▸ Task instructions:
Write the data below out again, unchanged.

▸ Given material:
+ + + + + + +

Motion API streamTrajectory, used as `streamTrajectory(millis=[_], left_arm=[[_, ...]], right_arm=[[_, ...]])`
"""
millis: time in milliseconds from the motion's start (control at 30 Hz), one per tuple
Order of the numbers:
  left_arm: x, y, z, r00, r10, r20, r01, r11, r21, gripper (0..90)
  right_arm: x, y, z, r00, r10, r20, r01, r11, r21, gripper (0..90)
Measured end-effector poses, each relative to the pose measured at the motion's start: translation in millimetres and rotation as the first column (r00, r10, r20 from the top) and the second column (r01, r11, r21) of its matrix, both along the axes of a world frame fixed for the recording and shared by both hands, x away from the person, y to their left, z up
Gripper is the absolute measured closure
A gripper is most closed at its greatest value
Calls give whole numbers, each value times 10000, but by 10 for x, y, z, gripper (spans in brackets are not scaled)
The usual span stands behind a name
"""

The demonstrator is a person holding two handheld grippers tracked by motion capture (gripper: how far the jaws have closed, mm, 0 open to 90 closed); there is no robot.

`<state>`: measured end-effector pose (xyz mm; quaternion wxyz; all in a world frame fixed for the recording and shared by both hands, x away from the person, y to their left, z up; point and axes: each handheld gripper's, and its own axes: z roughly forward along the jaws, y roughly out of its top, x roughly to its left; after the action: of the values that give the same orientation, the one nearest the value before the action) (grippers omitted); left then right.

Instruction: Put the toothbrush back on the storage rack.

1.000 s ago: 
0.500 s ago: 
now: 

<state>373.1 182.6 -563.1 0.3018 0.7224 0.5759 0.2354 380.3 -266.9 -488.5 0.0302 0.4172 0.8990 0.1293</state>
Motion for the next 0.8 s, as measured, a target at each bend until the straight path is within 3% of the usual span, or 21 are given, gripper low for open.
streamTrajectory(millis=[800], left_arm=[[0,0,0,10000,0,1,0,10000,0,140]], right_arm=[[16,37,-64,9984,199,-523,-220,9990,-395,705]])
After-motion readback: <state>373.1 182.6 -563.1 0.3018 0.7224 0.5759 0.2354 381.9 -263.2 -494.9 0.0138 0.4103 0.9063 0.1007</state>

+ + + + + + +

▸ Exercise solution:
Motion API streamTrajectory, used as `streamTrajectory(millis=[_], left_arm=[[_, ...]], right_arm=[[_, ...]])`
"""
millis: time in milliseconds from the motion's start (control at 30 Hz), one per tuple
Order of the numbers:
  left_arm: x, y, z, r00, r10, r20, r01, r11, r21, gripper (0..90)
  right_arm: x, y, z, r00, r10, r20, r01, r11, r21, gripper (0..90)
Measured end-effector poses, each relative to the pose measured at the motion's start: translation in millimetres and rotation as the first column (r00, r10, r20 from the top) and the second column (r01, r11, r21) of its matrix, both along the axes of a world frame fixed for the recording and shared by both hands, x away from the person, y to their left, z up
Gripper is the absolute measured closure
A gripper is most closed at its greatest value
Calls give whole numbers, each value times 10000, but by 10 for x, y, z, gripper (spans in brackets are not scaled)
The usual span stands behind a name
"""

The demonstrator is a person holding two handheld grippers tracked by motion capture (gripper: how far the jaws have closed, mm, 0 open to 90 closed); there is no robot.

`<state>`: measured end-effector pose (xyz mm; quaternion wxyz; all in a world frame fixed for the recording and shared by both hands, x away from the person, y to their left, z up; point and axes: each handheld gripper's, and its own axes: z roughly forward along the jaws, y roughly out of its top, x roughly to its left; after the action: of the values that give the same orientation, the one nearest the value before the action) (grippers omitted); left then right.

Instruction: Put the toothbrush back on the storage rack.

1.000 s ago: 
0.500 s ago: 
now: 

<state>373.1 182.6 -563.1 0.3018 0.7224 0.5759 0.2354 380.3 -266.9 -488.5 0.0302 0.4172 0.8990 0.1293</state>
Motion for the next 0.8 s, as measured, a target at each bend until the straight path is within 3% of the usual span, or 21 are given, gripper low for open.
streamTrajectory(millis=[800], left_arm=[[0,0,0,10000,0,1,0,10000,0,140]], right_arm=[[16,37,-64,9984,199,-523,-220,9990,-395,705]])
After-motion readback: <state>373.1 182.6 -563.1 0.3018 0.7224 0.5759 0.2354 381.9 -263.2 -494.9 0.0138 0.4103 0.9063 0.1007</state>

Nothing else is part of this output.